1
0
mirror of https://git.kernel.org/pub/scm/linux/kernel/git/torvalds/linux.git synced 2026-01-17 12:00:35 +00:00
Donet Tom 4f745def81 drivers/base/node: optimize memory block registration to reduce boot time
Patch series "drivers/base/node.c: optimization and cleanups", v7.


This patch (of 7)

During node device initialization, `memory blocks` are registered under
each NUMA node.  The `memory blocks` to be registered are identified using
the node's start and end PFNs, which are obtained from the node's pg_data

However, not all PFNs within this range necessarily belong to the same
node—some may belong to other nodes.  Additionally, due to the
discontiguous nature of physical memory, certain sections within a `memory
block` may be absent.

As a result, `memory blocks` that fall between a node's start and end PFNs
may span across multiple nodes, and some sections within those blocks may
be missing.  `Memory blocks` have a fixed size, which is architecture
dependent.

Due to these considerations, the memory block registration is currently
performed as follows:

for_each_online_node(nid):
    start_pfn = pgdat->node_start_pfn;
    end_pfn = pgdat->node_start_pfn + node_spanned_pages;
    for_each_memory_block_between(PFN_PHYS(start_pfn), PFN_PHYS(end_pfn))
        mem_blk = memory_block_id(pfn_to_section_nr(pfn));
        pfn_mb_start=section_nr_to_pfn(mem_blk->start_section_nr)
        pfn_mb_end = pfn_start + memory_block_pfns - 1
        for (pfn = pfn_mb_start; pfn < pfn_mb_end; pfn++):
            if (get_nid_for_pfn(pfn) != nid):
                continue;
            else
                do_register_memory_block_under_node(nid, mem_blk,
                                                        MEMINIT_EARLY);

Here, we derive the start and end PFNs from the node's pg_data, then
determine the memory blocks that may belong to the node.  For each `memory
block` in this range, we inspect all PFNs it contains and check their
associated NUMA node ID.  If a PFN within the block matches the current
node, the memory block is registered under that node.

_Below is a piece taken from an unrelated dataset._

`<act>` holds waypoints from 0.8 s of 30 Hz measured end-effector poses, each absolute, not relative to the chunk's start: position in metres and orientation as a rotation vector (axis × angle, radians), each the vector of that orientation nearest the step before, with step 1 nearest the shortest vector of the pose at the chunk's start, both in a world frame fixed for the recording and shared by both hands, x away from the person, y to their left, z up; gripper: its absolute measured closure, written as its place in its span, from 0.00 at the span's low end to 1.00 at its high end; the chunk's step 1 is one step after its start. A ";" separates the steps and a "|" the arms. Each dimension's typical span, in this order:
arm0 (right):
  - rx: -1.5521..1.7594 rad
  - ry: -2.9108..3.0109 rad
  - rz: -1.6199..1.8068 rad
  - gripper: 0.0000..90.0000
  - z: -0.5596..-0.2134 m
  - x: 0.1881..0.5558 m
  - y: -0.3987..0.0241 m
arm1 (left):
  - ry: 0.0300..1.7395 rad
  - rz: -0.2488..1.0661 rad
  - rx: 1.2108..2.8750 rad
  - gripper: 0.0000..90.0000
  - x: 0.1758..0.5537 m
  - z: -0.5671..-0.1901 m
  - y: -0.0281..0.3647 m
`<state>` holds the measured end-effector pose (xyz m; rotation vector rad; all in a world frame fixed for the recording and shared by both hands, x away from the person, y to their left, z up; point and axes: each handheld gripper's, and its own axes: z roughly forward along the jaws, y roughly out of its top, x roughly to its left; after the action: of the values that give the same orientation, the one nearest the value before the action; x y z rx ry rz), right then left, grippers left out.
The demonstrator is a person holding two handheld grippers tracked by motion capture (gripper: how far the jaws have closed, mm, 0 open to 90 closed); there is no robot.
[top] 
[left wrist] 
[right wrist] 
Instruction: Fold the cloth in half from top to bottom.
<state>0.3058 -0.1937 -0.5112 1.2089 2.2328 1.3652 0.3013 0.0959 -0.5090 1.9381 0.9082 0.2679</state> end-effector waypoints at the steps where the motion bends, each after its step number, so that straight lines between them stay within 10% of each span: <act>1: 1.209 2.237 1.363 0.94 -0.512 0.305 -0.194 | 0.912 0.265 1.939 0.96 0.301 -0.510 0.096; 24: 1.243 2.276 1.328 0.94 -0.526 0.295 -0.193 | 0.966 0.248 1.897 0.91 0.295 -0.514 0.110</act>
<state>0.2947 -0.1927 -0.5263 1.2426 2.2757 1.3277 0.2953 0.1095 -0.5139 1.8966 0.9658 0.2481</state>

If CONFIG_DEFERRED_STRUCT_PAGE_INIT is enabled, get_nid_for_pfn() performs
a binary search in the `memblock regions` to determine the NUMA node ID
for a given PFN.  If it is not enabled, the node ID is retrieved directly
from the struct page.

On large systems, this process can become time-consuming, especially since
we iterate over each `memory block` and all PFNs within it until a match
is found.  When CONFIG_DEFERRED_STRUCT_PAGE_INIT is enabled, the
additional overhead of the binary search increases the execution time
significantly, potentially leading to soft lockups during boot.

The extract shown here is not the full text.